阿木摇摇头:“我在外面也能帮助母亲找到药。”他解释说,通过与其他访客交流,他发现母亲的药可以通过一个特殊项目申请,而这个项目的信息在城堡外的一个社区公告栏上就有——只是从来没有人注意到。
“有趣。”老人说,“你建了一扇自己的门。”
“不,”阿木看着那些在城堡门前徘徊的人们,“我只是提醒大家,城堡不是唯一的目的地。”
城堡依然矗立,金碧辉煌,门户森严。阿木依然每天能看到人们走向那些门,有些人成功进入,更多的人失望而归。但在他简陋的小摊周围,逐渐形成了一个小小的社区——那些被城堡拒绝的人,那些不愿再玩进门游戏的人,那些发现城堡并非必需的人。
深夜,当最后一批访客离开,阿木收拾摊位时,他会抬头看看城堡。
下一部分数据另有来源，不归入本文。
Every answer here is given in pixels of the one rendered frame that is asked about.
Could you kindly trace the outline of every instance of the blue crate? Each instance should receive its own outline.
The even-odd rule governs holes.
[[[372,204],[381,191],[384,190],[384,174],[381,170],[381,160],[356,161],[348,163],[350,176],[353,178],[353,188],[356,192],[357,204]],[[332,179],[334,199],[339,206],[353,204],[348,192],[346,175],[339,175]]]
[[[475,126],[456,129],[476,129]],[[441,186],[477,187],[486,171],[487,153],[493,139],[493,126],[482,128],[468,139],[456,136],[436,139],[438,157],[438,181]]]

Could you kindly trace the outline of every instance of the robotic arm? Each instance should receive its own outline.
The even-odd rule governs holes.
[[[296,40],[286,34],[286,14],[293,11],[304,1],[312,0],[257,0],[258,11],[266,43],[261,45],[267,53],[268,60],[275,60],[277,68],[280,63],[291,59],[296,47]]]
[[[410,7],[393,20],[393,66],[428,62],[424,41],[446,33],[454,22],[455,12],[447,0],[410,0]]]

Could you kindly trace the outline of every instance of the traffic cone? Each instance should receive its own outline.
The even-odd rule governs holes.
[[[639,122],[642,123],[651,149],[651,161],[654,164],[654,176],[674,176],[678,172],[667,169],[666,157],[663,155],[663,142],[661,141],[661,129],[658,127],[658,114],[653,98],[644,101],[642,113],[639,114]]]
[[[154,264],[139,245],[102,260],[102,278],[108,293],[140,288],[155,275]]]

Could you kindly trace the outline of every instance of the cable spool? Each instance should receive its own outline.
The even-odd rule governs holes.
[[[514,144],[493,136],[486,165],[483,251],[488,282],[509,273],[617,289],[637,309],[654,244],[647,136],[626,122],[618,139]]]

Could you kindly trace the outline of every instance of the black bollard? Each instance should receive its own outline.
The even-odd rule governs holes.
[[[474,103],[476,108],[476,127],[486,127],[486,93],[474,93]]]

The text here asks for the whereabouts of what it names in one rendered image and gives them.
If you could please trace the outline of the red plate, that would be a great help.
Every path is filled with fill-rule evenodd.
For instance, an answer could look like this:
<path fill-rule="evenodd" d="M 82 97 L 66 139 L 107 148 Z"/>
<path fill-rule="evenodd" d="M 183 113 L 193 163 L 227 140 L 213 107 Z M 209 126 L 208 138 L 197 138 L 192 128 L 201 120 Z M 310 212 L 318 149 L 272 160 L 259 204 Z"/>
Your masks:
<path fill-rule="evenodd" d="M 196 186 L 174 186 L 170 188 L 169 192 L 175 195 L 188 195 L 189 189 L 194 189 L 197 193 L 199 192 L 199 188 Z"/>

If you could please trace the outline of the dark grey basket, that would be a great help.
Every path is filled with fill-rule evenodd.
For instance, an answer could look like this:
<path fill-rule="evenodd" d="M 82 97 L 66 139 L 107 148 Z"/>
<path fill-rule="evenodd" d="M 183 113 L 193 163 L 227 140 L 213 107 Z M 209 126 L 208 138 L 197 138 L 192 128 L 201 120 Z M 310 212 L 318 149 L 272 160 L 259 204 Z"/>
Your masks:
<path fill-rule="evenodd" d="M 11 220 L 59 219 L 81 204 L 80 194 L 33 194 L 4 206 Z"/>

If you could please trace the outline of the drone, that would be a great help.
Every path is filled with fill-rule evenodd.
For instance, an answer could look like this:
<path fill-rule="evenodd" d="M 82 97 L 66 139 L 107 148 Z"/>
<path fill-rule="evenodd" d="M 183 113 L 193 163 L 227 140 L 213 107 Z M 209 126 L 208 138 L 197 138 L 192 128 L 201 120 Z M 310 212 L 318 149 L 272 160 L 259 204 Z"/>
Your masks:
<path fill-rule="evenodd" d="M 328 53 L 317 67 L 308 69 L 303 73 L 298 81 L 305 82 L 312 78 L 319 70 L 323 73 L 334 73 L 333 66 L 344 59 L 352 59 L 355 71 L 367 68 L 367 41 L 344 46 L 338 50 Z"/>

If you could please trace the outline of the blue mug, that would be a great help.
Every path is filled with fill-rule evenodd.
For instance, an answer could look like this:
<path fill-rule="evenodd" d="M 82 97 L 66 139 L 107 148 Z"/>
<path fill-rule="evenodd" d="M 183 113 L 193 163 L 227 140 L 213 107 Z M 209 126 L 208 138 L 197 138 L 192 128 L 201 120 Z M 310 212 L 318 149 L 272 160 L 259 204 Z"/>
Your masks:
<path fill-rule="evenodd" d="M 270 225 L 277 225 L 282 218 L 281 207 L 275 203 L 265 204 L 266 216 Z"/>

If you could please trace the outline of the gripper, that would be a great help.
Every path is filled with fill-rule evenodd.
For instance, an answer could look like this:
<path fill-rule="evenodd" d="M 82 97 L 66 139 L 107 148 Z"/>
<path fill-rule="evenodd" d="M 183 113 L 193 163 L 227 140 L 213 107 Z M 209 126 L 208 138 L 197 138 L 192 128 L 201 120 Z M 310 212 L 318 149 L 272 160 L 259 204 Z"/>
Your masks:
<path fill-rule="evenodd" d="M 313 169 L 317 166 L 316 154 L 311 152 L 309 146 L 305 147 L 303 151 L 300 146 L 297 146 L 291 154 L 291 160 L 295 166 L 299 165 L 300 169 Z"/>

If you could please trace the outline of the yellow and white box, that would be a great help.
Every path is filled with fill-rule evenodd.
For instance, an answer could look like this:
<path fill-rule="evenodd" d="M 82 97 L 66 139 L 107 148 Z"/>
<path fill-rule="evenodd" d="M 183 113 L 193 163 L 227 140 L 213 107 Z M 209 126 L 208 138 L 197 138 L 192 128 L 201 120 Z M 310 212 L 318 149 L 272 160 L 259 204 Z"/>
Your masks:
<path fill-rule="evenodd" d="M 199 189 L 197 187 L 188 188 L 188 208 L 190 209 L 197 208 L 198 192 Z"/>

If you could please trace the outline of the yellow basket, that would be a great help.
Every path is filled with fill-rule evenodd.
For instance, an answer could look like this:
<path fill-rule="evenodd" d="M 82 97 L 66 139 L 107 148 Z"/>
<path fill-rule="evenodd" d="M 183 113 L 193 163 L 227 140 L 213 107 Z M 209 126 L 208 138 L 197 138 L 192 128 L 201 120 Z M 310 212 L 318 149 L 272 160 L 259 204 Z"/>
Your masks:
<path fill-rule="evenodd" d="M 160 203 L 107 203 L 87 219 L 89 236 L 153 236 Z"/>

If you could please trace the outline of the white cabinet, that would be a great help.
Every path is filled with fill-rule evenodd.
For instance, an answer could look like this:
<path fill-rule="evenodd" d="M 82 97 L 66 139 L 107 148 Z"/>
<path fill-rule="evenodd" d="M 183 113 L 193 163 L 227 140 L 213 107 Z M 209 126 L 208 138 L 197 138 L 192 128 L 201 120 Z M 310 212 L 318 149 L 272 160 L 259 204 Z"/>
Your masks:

那些窗户依然亮着温暖的光,但现在他知道,那光芒并不比他在村庄里租住的小屋中的灯光更亮,也不比他帮助过的陌生人眼中的感激更温暖。
城堡还在那里,永远在那里,但阿木找到了不进城堡也能生活的方式。也许,他想,这就是最大的反叛——在城堡的阴影下,过一种不需要进入城堡的生活。
在墙上的炭笔画旁,阿木现在每天会添上一点新的东西:有时是一朵小花,有时是一只小鸟,有时只是几道象征阳光的线条。城堡还是那座城堡,但他的墙上,有了城堡之外的世界。